|  |  | Warp wrote:
> For example accessing the nth element of an array can usually be done
> with a simple CPU opcode. However, if the system restricts this because
> it cannot prove what that n might contain, it means that the compiler
> cannot generate the single opcode for accessing that array, but must
> perform something much more complicated to keep the system happy.
Here's an example of where the 4% comes from. The compiler might 
generate a single op-code, and that single op-code might take hundreds 
of cycles to run, because it hits a page whose virtual address map isn't 
in the cache.  Or, even worse, it hits a page that isn't in memory at 
all.

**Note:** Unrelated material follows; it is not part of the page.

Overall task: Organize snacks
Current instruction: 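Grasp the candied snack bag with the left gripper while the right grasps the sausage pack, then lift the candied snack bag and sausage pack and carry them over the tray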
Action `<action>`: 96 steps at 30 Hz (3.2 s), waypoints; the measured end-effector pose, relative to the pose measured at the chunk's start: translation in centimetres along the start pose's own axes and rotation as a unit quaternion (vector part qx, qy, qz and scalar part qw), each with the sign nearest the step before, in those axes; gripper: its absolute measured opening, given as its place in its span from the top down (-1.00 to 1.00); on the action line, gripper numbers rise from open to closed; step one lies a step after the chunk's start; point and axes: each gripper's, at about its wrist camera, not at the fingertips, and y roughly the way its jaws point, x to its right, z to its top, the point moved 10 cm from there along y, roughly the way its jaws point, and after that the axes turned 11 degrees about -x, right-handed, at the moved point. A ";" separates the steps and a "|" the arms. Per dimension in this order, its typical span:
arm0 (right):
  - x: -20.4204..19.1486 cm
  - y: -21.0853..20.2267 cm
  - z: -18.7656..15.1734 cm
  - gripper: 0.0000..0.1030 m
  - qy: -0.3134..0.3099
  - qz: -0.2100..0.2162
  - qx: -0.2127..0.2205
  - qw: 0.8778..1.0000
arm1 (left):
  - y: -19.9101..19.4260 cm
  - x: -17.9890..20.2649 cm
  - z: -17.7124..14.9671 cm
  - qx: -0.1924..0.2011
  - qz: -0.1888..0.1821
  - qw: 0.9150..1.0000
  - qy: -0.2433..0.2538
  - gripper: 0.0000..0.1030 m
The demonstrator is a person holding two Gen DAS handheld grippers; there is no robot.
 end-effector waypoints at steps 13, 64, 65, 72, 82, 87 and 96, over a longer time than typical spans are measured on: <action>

But sure, I suppose if your program consists primarily of random 
access to an array of stuff that you could do in one cycle, and your 
cache coherency sucks, you might take a slight extra hit for bounds 
checking. I guess things like photoshop plug-ins for distorting an image 
might take something of a hit. Something like a SQL server would 
probably run faster than on hardware-protected processes. The 4% was 
from their compiler/verifier/code generator, IIRC.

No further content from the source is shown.